:: Activity ::
After reading the entries below, copy word for word the lines from the first through the line containing "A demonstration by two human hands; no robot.", and stop there.

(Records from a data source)
++++
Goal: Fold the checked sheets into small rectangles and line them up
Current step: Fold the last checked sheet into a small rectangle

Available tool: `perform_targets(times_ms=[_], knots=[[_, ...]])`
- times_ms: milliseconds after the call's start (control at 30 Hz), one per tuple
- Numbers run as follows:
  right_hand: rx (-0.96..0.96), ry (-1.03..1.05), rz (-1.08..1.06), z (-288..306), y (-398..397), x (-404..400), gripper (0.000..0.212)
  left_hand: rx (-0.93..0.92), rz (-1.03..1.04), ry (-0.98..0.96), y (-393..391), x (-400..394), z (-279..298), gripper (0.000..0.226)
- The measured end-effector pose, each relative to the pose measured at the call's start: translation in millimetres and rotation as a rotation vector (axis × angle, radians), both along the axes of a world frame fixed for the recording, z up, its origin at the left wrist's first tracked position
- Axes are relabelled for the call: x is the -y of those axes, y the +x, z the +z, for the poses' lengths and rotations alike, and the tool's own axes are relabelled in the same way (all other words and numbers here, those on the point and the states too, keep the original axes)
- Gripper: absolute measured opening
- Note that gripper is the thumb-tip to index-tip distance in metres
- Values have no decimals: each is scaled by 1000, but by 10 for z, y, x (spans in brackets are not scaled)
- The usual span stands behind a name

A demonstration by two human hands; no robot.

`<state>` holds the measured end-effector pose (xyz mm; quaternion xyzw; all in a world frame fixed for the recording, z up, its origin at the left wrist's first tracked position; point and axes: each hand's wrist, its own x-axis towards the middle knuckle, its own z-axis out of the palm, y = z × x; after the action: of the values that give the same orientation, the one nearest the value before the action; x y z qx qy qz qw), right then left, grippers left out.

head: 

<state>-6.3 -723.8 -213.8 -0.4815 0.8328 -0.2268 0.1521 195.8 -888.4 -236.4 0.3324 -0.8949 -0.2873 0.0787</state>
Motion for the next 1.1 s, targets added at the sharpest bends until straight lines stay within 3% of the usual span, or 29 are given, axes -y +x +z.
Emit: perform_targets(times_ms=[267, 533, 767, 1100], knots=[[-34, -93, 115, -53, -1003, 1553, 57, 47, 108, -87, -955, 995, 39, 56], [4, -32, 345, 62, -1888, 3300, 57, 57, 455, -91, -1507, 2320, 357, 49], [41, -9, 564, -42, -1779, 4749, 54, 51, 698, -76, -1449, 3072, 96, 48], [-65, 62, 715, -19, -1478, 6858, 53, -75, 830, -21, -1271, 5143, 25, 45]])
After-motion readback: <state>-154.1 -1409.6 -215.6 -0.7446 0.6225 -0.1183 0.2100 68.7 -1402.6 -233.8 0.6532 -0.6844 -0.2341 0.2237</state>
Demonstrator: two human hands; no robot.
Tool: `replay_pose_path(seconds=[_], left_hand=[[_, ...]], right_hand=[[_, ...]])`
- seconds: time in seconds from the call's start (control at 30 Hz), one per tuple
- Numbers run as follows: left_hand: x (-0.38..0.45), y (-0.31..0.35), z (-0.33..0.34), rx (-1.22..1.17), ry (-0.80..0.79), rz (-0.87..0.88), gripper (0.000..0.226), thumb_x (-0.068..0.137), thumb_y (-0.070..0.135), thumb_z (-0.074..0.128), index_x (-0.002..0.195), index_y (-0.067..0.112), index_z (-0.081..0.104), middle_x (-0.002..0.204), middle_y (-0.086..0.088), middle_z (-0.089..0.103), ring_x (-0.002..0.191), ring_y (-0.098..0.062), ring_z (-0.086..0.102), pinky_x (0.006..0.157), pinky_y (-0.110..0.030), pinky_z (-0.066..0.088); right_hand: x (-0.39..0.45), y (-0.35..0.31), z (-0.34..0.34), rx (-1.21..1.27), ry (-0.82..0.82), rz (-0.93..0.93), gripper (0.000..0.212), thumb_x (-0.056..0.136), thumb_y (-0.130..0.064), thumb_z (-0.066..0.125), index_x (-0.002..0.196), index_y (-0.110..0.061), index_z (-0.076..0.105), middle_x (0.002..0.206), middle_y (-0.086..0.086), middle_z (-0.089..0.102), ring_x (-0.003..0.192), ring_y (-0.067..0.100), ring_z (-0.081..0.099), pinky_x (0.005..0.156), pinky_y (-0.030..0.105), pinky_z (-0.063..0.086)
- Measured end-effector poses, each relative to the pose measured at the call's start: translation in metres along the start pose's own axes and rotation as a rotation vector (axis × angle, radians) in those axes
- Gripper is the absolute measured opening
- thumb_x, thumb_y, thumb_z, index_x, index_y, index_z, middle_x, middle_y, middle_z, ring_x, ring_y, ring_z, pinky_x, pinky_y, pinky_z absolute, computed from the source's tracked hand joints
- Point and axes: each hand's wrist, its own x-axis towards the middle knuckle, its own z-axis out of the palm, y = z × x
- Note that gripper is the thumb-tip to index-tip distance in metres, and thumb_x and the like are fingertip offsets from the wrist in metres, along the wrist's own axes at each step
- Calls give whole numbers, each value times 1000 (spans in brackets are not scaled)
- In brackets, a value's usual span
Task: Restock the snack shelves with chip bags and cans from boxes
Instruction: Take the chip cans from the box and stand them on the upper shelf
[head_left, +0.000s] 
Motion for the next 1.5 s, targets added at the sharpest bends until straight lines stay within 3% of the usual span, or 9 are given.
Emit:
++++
:: Your response ::
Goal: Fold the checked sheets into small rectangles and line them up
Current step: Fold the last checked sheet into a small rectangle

Available tool: `perform_targets(times_ms=[_], knots=[[_, ...]])`
- times_ms: milliseconds after the call's start (control at 30 Hz), one per tuple
- Numbers run as follows:
  right_hand: rx (-0.96..0.96), ry (-1.03..1.05), rz (-1.08..1.06), z (-288..306), y (-398..397), x (-404..400), gripper (0.000..0.212)
  left_hand: rx (-0.93..0.92), rz (-1.03..1.04), ry (-0.98..0.96), y (-393..391), x (-400..394), z (-279..298), gripper (0.000..0.226)
- The measured end-effector pose, each relative to the pose measured at the call's start: translation in millimetres and rotation as a rotation vector (axis × angle, radians), both along the axes of a world frame fixed for the recording, z up, its origin at the left wrist's first tracked position
- Axes are relabelled for the call: x is the -y of those axes, y the +x, z the +z, for the poses' lengths and rotations alike, and the tool's own axes are relabelled in the same way (all other words and numbers here, those on the point and the states too, keep the original axes)
- Gripper: absolute measured opening
- Note that gripper is the thumb-tip to index-tip distance in metres
- Values have no decimals: each is scaled by 1000, but by 10 for z, y, x (spans in brackets are not scaled)
- The usual span stands behind a name

A demonstration by two human hands; no robot.

This finishes the response to the exercise.